- [WORK INSTRUCTION]:
In the material beneath, how many lines contain the word "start"? Give the count alone.

- [RAW DATA]:
════════

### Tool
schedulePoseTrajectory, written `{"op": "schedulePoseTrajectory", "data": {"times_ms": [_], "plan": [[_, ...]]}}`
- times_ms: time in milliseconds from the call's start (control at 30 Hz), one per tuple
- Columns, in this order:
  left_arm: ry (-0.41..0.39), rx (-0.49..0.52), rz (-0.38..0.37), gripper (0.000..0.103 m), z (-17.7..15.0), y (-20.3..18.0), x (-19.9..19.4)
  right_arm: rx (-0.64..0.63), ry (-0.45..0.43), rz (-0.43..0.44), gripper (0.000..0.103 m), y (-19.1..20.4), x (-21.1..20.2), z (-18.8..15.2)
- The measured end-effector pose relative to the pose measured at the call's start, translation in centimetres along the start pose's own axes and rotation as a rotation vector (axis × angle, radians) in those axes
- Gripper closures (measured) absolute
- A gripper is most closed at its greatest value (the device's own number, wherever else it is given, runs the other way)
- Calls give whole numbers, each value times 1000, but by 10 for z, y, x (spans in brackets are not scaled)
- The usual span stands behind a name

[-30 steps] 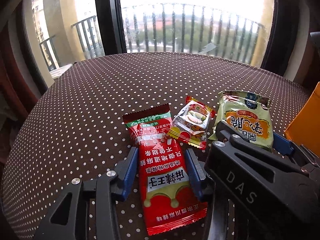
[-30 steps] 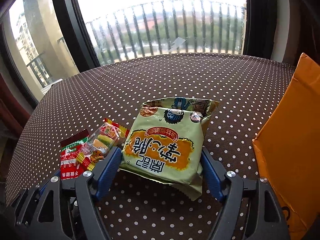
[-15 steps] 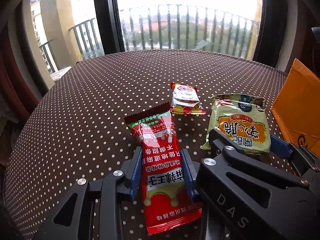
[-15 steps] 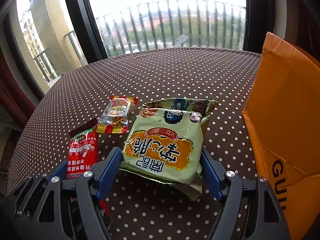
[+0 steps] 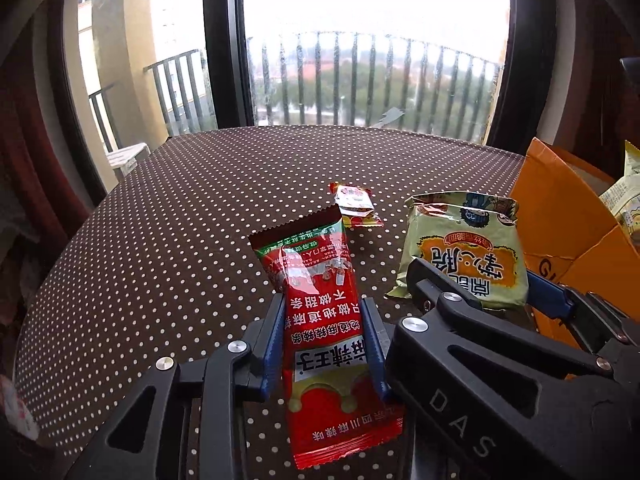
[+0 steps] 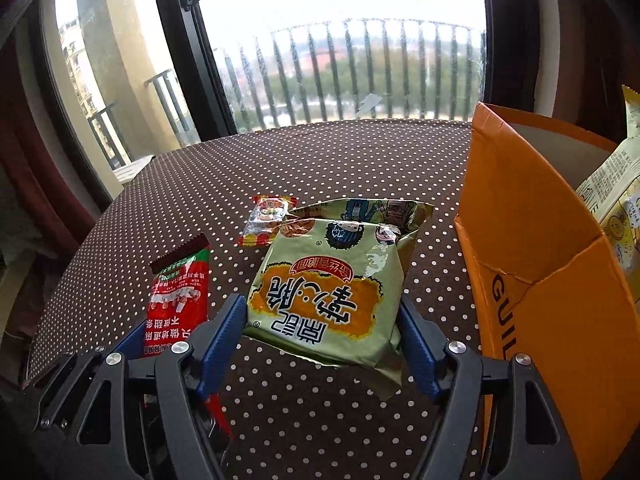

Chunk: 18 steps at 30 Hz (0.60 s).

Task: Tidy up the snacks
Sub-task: 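Grasp the red stick packet with the left tool while the right tool grasps the green-yellow packet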

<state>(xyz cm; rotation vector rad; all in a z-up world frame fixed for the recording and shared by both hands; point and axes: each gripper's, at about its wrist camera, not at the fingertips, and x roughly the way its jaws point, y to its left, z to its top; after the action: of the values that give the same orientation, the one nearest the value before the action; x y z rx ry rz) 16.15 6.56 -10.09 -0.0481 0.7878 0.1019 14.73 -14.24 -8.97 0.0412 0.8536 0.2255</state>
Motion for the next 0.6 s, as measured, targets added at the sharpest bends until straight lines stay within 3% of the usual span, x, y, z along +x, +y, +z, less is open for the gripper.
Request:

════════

- [RESPONSE AREA]:
2